# Daily Archives: April 30, 2009

## Ignoring outliers during boosting

I had a discussion the other day about using the weights returned by boosting to do outlier detection. That is to say, the examples with high weight are hard to fit and are therefore likely to be mislabeled/outliers. So why not find some way of automatically ignoring these instances?

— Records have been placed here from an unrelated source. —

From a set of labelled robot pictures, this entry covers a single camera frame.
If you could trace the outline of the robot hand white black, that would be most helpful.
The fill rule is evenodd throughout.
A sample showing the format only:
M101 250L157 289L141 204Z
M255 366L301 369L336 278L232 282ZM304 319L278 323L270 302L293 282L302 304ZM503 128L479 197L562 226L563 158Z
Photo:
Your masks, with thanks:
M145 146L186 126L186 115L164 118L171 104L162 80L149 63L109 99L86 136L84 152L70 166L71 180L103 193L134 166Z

I know that BBM already magically does something along these lines, but I was wondering if there were some simple fudges for AdaBoost which would also do this. So I decided to run a quick experiment to see what would work. To set up the data, I randomly drew 100 points from $\mathbb{R}^2$ and let these be the instances. The binary labels for the instances were $+1$ iff the point fell within any of $K$ circles; that is, $y_j = +1$ if and only if $|x_j - c_i|_2^2 < r_i^2$ for any $i=1\ldots K$. Just to confound the problem a little bit I then randomly flipped the labels on 10% of the points. The first plate of each of the plots below shows this input data set with the flipped (read: noisy/mislabeled) instances in red and the $K=2$ circles in blue.

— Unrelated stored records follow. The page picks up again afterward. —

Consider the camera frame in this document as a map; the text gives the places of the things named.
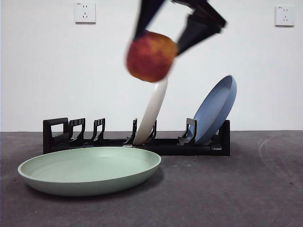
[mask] power outlet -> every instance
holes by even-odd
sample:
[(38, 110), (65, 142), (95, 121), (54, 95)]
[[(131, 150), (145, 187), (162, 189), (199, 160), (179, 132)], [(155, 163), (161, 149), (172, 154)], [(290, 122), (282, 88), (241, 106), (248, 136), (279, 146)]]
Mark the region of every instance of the power outlet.
[(96, 4), (94, 2), (75, 3), (75, 22), (76, 23), (95, 23)]
[(294, 6), (276, 6), (275, 12), (276, 26), (294, 26)]

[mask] dish rack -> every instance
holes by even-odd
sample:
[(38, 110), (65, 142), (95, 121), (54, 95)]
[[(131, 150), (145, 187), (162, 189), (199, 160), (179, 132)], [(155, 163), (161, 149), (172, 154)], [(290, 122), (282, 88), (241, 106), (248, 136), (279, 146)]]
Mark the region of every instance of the dish rack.
[[(63, 132), (53, 136), (52, 126), (63, 124)], [(73, 136), (73, 128), (82, 126), (81, 132), (76, 138)], [(189, 127), (192, 127), (193, 135), (188, 139)], [(60, 150), (91, 147), (133, 147), (152, 151), (158, 155), (183, 155), (183, 156), (230, 156), (230, 121), (225, 120), (219, 131), (203, 145), (195, 144), (197, 121), (191, 118), (186, 120), (186, 130), (181, 137), (156, 138), (157, 121), (145, 144), (133, 145), (137, 132), (137, 118), (133, 120), (132, 134), (126, 139), (105, 139), (105, 118), (94, 121), (93, 135), (89, 139), (84, 138), (85, 118), (68, 120), (57, 118), (43, 121), (43, 153), (51, 153)]]

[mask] light green plate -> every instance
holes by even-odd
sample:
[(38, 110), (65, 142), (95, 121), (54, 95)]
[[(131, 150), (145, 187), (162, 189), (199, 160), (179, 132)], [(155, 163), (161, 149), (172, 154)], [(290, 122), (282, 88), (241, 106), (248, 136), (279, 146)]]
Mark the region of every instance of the light green plate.
[(124, 190), (147, 180), (161, 157), (137, 148), (100, 147), (58, 151), (18, 167), (26, 183), (41, 192), (91, 196)]

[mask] red apple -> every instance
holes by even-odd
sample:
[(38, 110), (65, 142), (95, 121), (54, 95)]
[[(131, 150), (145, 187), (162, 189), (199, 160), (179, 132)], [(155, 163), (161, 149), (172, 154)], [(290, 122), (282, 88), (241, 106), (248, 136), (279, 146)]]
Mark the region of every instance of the red apple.
[(126, 65), (132, 76), (156, 82), (167, 75), (176, 55), (177, 45), (169, 37), (147, 31), (132, 42)]

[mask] gray table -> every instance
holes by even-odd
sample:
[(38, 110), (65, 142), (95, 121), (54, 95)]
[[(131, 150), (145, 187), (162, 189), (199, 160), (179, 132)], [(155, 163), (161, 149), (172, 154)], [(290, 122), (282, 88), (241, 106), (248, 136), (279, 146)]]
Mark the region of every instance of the gray table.
[(68, 198), (17, 174), (42, 133), (1, 133), (2, 227), (302, 227), (303, 131), (233, 131), (230, 157), (162, 157), (156, 174), (113, 194)]

For the weak hypotheses I chose the set of circles (of arbitrary radius) which predict either +1 or -1 in their interior and abstain (i.e., predict 0) on their exterior. Since the true labels can be represented as a linear combination of weak hypotheses in principle it should be easy for boosting to recover drive the training down to 0 were it not for the noisy points. Typically AdaBoost will spend a lot of effort trying to fix up these points with little benefit with respect to generalization error.

Below I describe a couple of methods for finding and ignoring these points during the boosting process. For each I include a plot of the set of weak hypotheses after each iteration (blue circles), along with the predictions made by the combined hypothesis on each of the training instances (purple = +, green = -). Below each plot I also indicate the error on the entire training set (first number) along with the error on the non-noisy, correctly labeled points (second number) since we presumably don’t want to match the noisy points too closely.

• Stock AdaBoost – Nothing special here. This is just plain-jane AdaBoost. It does a pretty good job of driving down the training error (0.11 after 11 iterations). But the hypothesis found by AdaBoost is a rather complex combination of many circles that does not bear that much resemblance to the generating hypothesis. Also note that when the noise is removed, the error at the end is 0.07. Not so good when considering that this number could be zero after two or three iterations.
• AdaBoost /w thresholding – Here I again run stock AdaBoost except that the distribution shown to the weak learner ignores all points whose weight exceeds some threshold. Precisely, let $D$ denote the distribution over training examples which AdaBoost maintains internally. Then the distribution the weak learner sees is $D^*_i \propto \mathbf{1}(D_i \le \theta)D_i$. Here, the combined hypothesis is much simpler consisting essentially of just four circles. The predictions made by this technique really aren’t any worse than regular AdaBoost (0.12 vs 0.11 on the full training set, 0.07 in both cases on the de-noised set). So it seems like doing this is not a completely terrible idea; you make about the same predictions but with much simpler rules.
• AdaBoost /w trimming – Here, once again, we run AdaBoost except this time the distribution shown to the weak learner excludes the 10% of points with the highest mass. That is, let $R_i = \sum_{j=1}^M \mathbf{1}(D_i > D_j)$ be the rank of a training example, where $M$ denotes the total number of training examples. Then the distribution shown to the weak learner is $D^*_i \propto \mathbf{1}(R_i \le \theta)D_i$ (with some fudging I won’t get into here to break ties). The rules found by this method are unfortunately not that uncomplicated. And while some of the circles are vaguely in the spot they should be, in large part they’re all over the place. But what’s interesting here is that while the error on the training set is about the same as with the other techniques (0.12), the error on just the non-noisy ones is (0.03). So in fact, this method does the best job, in some sense, of ignoring the points which are noisy.

Practically speaking, I think I’d go with AdaBoost /w trimming as an easy approach to getting rid of label noise. Has anyone out there tried this before?